- Location of Stoy in Crawford County, Illinois.
- Stoy Location within the state of Illinois
- Coordinates: 38°59′48″N 87°50′01″W﻿ / ﻿38.99667°N 87.83361°W
- Country: United States
- State: Illinois
- County: Crawford County

Area
- • Total: 0.93 sq mi (2.42 km^{2})
- • Land: 0.93 sq mi (2.42 km^{2})
- • Water: 0 sq mi (0.00 km^{2})
- Elevation: 466 ft (142 m)

Population (2020)
- • Total: 108
- • Density: 115.8/sq mi (44.72/km^{2})
- Time zone: UTC-6 (CST)
- • Summer (DST): UTC-5 (CDT)
- Zip code: 62454
- FIPS code: 17–73027
- GNIS feature ID: 2399913

= Stoy, Illinois =

Stoy is a village in Crawford County, Illinois, United States. The population was 108 at the 2020 census.

==Geography==
Illinois Route 33 runs along the northern border of the village, leading east 5 mi to Robinson, the county seat, and west 4 mi to Oblong.
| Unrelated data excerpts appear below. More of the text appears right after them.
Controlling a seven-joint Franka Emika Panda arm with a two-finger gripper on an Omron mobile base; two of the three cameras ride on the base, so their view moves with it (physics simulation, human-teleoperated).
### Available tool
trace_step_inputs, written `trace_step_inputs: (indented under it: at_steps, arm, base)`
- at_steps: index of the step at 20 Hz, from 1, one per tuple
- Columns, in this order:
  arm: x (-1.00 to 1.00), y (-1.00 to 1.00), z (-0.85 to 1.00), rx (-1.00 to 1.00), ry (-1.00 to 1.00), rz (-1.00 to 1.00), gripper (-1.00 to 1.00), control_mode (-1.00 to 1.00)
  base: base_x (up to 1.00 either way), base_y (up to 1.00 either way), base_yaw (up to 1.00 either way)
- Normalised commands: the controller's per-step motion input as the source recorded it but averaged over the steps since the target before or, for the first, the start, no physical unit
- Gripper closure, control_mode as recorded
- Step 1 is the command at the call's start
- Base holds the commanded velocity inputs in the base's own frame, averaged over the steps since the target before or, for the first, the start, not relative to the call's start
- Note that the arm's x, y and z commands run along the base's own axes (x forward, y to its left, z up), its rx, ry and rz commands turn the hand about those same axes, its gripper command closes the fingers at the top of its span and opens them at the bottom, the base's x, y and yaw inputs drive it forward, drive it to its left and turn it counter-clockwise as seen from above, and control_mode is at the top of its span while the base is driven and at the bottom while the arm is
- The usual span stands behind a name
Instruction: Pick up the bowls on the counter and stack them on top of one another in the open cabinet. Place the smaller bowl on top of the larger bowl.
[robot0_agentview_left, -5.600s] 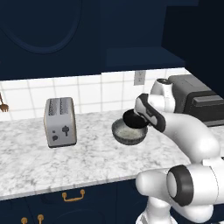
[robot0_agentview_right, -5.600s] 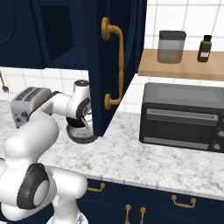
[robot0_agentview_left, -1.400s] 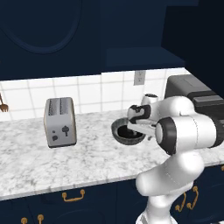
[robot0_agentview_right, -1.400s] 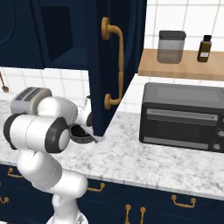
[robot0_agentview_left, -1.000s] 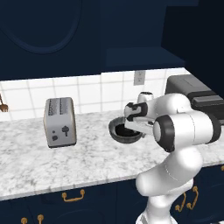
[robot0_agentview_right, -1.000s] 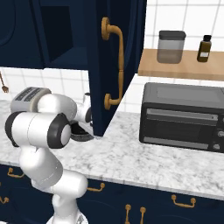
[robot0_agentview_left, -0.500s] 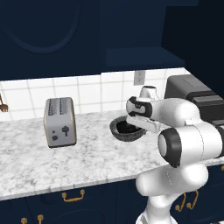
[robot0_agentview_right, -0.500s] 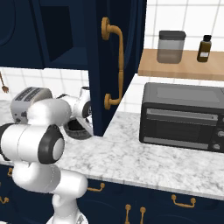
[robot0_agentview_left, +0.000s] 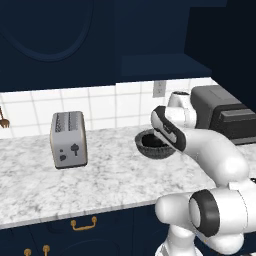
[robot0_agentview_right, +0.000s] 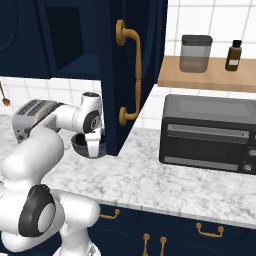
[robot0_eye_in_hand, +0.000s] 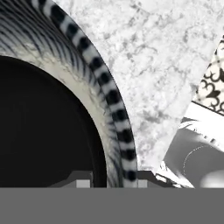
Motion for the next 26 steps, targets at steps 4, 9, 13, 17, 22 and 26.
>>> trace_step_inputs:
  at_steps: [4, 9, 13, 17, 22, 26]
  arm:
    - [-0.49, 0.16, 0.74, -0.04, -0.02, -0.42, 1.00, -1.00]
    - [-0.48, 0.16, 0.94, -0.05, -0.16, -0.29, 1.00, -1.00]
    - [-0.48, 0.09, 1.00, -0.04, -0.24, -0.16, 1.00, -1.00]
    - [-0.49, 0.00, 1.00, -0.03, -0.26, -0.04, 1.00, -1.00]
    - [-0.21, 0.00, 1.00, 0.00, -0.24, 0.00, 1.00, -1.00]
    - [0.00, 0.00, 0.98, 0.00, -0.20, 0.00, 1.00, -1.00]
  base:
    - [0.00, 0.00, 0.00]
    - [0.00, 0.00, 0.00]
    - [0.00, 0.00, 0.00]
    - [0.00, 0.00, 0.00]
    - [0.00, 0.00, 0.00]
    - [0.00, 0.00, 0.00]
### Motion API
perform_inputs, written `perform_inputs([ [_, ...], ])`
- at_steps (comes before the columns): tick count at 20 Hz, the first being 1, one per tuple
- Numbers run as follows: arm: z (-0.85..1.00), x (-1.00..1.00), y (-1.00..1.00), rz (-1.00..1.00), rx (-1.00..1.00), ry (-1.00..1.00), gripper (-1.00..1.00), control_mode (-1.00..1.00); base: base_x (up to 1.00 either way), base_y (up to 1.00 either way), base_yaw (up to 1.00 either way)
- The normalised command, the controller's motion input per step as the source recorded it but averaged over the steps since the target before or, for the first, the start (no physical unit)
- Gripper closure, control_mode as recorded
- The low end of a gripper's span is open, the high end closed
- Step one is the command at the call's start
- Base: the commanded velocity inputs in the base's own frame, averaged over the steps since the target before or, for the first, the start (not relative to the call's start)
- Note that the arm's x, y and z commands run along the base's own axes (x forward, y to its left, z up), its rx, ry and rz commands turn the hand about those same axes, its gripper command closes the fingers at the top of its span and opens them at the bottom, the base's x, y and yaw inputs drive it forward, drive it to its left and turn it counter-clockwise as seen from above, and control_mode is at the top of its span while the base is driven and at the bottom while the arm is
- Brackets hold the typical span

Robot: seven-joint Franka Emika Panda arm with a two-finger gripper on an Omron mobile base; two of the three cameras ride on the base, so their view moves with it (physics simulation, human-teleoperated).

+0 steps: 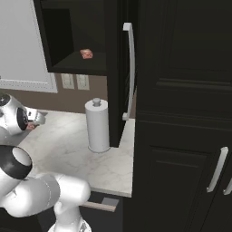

According to the 2021 census gazetteer files, Stoy has a total area of 0.93 sqmi, all land.

==Demographics==
As of the 2020 census there were 108 people, 65 households, and 55 families residing in the village. The population density was 115.88 PD/sqmi. There were 49 housing units at an average density of 52.58 /mi2. The racial makeup of the village was 96.30% White and 3.70% from two or more races. None of the population was Hispanic or Latino of any race.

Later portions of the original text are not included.